A week of running last minute errands to make our family holidays bright reminds me the never ending list that is mothering. And a set of recent losses reminds me the power that mothering played in my adolescent years. Sadly the second half of this year marked deaths of some parents my highschool classmates. As I sat through an Irish wake and Catholic mass and only weeks later stood quietly during the Greek Orthodox Trisagion I was caught by the threads of faith and ethnic identity that had shaped these parents, and their children, that lived so large in my youth. I write a column on diversity and offer services through my firm focused on inclusion and conflict resolution.
Growing up in a white state with little ethnic diversity it is easy to presume my friends were mainstream white Americans. Yet when I think about the kitchens I spent my time visiting, the backyards I played in, and the basement parties I went to I note that moms who opened their doors were religiously and ethnically rooted and it was these roots that allowed them to be a solid source of community for their children and their friends.
It makes me appreciate even more keenly the diversity of mothers. Whether it be ethnic, racial, or professional diversity. As I surveyed the classroom of my first grader and heard some children exclaim sadly that their mom or dad was not able to come to help with the holiday party, I certainly felt lucky to have the flexibility to make it. But I also recognized how important it was that my children had access to moms who worked, who stay home, who run home businesses, and who devote themselves to the community building that doesn't come with a paycheck. It means that there is always someone they can reach to for information and for supervision even when my schedule makes that hard.

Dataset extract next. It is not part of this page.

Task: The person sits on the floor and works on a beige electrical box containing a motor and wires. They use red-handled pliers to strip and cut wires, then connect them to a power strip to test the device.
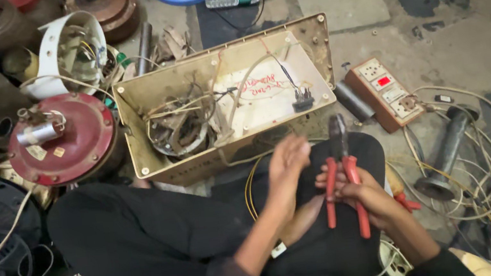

If the diversity of mothers within a community can have such an impact on adolescents, consider what that means for workplace projects. All the energy and talent of women workers looks a lot of ways, but when you create an environment where their whole self is prized and celebrated, the community that is created is engaging, purposeful, and welcoming. These qualities make for a resilient and inclusive workforce, one that is far more welcoming and attractive than if these qualities are ignored and only the worker skill set is focused on.
As I prepare to celebrate the holidays with my family I write a note to honor the families that opened their doors to a teenage me and taught me their traditions. From how to make enchiladas (thanks Edna) to homemade hummus and tabbouleh (thanks Cora) from how to live and laugh loudly (thanks Maria) to how to tell a story that teaches and questions (thank you Veronica) I remember these traditions and hope my own door remains as open to my children and their friends as you were able to make yours. Some of you are gone, some of you remain, but each of you impacted the lives you encountered just by celebrating your past.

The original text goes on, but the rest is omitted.